More than 1.1 million immigrants arrived in Australia during the last year, and successive conservative governments are to blame, a finance expert says.
TV presenter and author Alan Kohler said in his weekly finance column for The New Daily on Monday that Australia’s housing affordability crisis was caused by years of mass immigration, which occurred due to quiet changes made by the Coalition.
Kohler highlighted Australian Bureau of Statistics figures released last week showing that in the 2023/24 financial year there were 1.1 million long-term arrivals, resulting in a net intake of 469,140 when departures are taken into account.
Over the same period the government handed out 820,000 temporary visas, including 375,000 to foreign students, 110,000 to graduates, and 100,000 to “skilled” migrants.
“Most of Australia’s migrant intake has been outsourced to universities and colleges, who see new arrivals as customers rather than migrants,” Kohler wrote.
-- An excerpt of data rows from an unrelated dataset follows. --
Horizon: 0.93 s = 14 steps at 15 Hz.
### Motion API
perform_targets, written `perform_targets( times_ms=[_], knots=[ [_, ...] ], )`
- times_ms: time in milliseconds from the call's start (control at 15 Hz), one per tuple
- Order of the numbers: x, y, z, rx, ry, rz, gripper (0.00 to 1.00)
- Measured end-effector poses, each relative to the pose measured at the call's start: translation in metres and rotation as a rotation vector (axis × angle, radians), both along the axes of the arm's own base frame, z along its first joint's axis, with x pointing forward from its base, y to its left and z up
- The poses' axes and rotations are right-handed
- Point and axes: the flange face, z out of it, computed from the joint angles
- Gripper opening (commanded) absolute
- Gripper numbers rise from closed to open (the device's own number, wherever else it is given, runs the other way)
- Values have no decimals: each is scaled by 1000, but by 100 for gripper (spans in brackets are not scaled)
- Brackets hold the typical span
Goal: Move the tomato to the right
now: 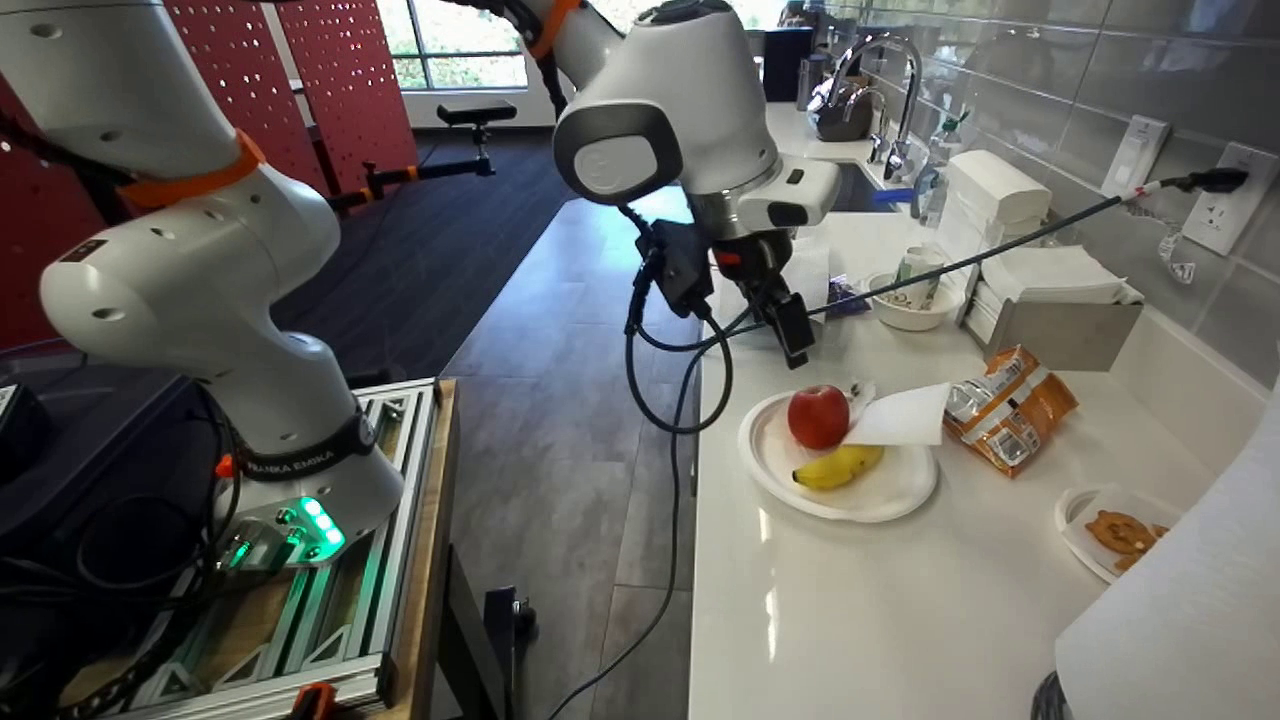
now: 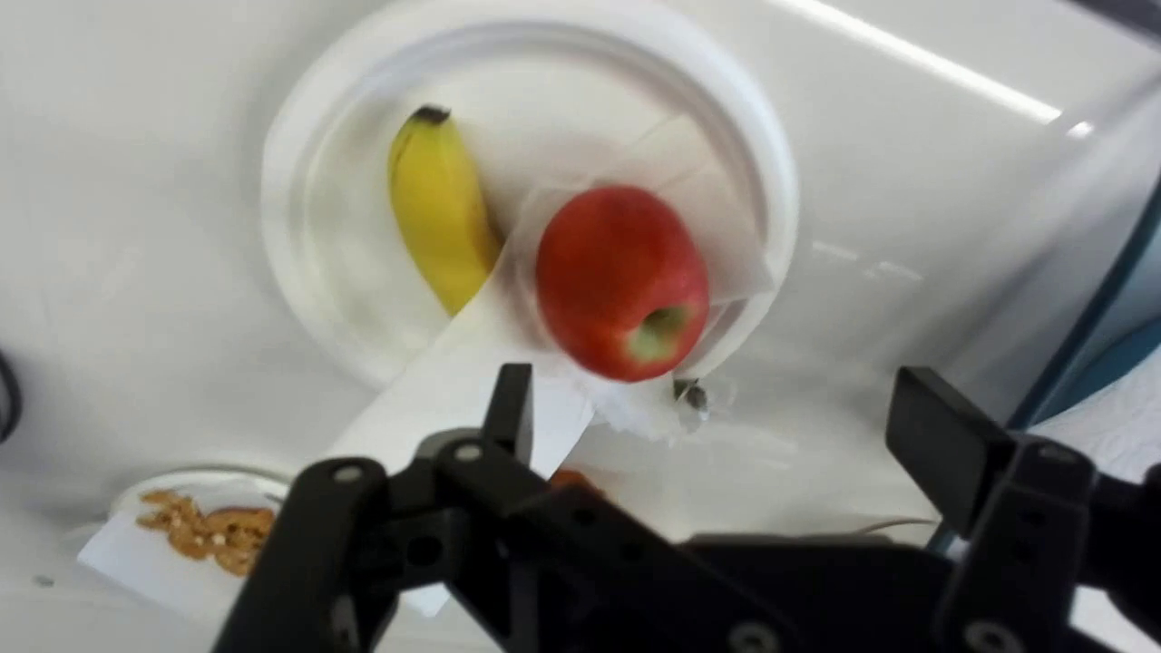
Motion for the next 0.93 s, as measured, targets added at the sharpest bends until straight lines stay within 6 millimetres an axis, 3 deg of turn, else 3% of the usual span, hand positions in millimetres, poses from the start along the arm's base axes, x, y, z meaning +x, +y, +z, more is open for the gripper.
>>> perform_targets(
  times_ms=[200, 600, 933],
  knots=[
    [-29, 6, 12, 60, 94, -37, 100],
    [-99, -35, 52, 14, 27, -224, 100],
    [-107, -33, 54, 14, 17, -229, 100]
  ],
)
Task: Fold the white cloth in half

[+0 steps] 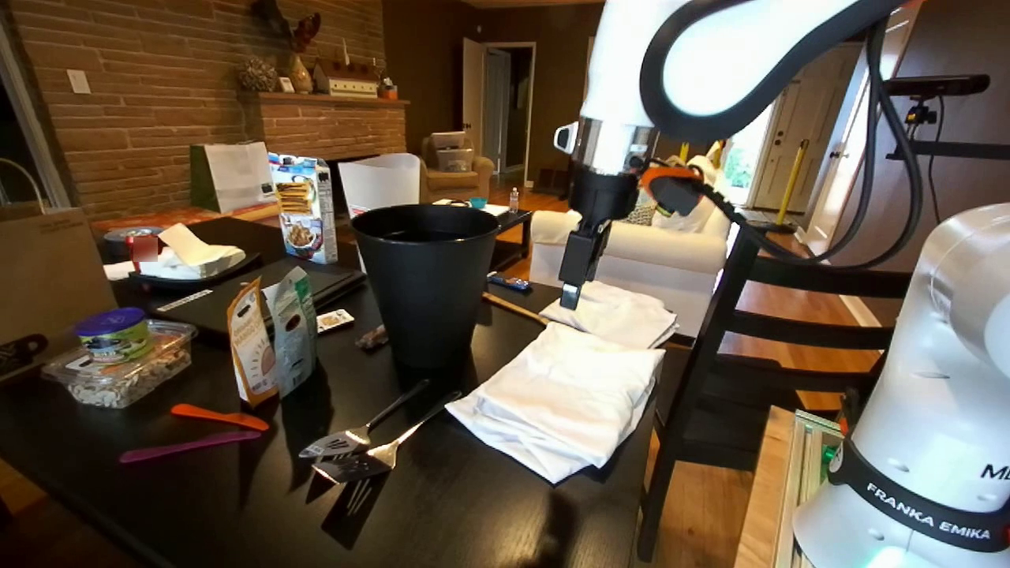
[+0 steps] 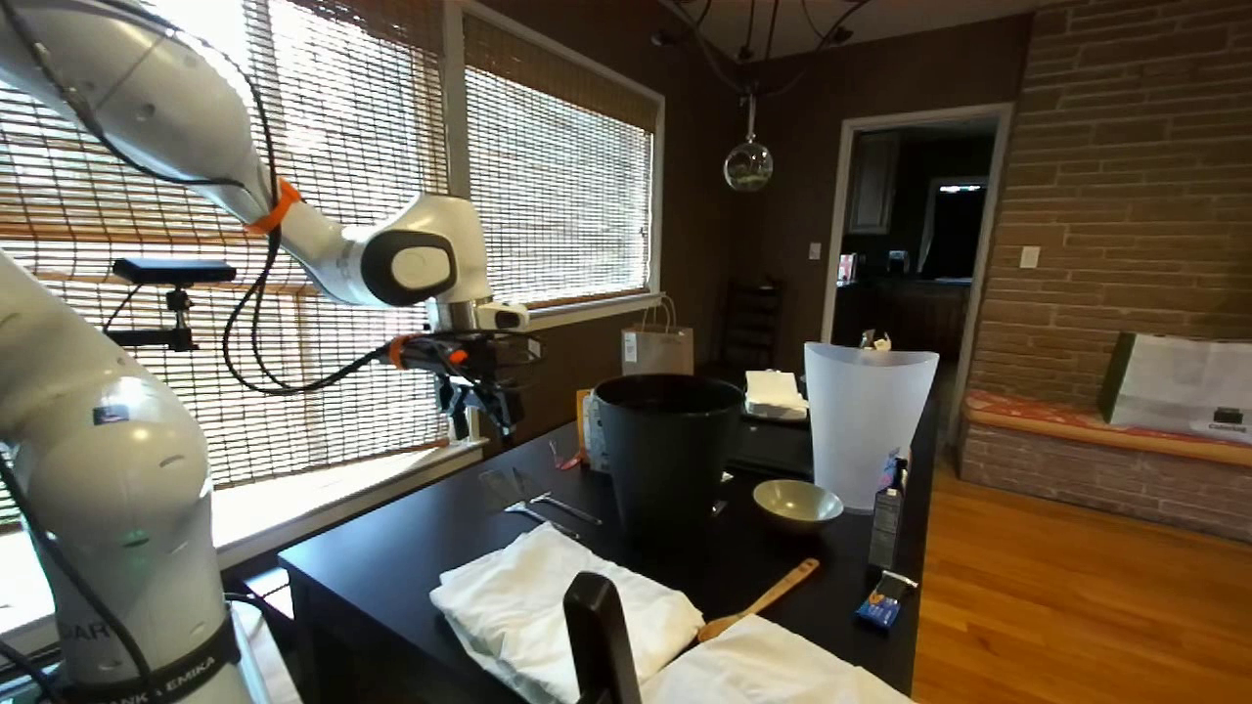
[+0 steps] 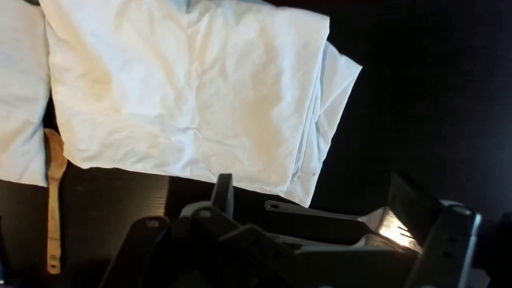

“They use ‘education agents’ in other countries to recruit them, paying sales commissions to spur them on.
“And those agents are mainly selling visas, not education. They’re a bit like legal people smugglers.”
Kohler said two changes made by the Howard government in 2001 had laid the foundation for the current situation – allowing students from countries such as China and India, and creating a pathway to permanent residency.
Then the Abbott government brought in a swathe of new policies to ramp up international student numbers, including by shifting the risk rating from country to education provider.
The Morrison government in 2022 then removed working hour limits or foreign students and scrapped visa application fees.
Kohler said the result was a “dire housing crisis” and a situation where the government is trying to cap foreign student intake while also facing the impossible takes of trying to build enough houses for their own unlikely migration targets for next year.
The dependence of Australian universities on international students has been under the microscope in recent weeks, with revelations some classes are now being conducted almost entirely in Chinese, leaving locals excluded.
At the same time, students are graduating despite being unable to speak basic English, and academics have complained that foreign students are using AI to complete assignments, and being allowed to pass even if they get caught.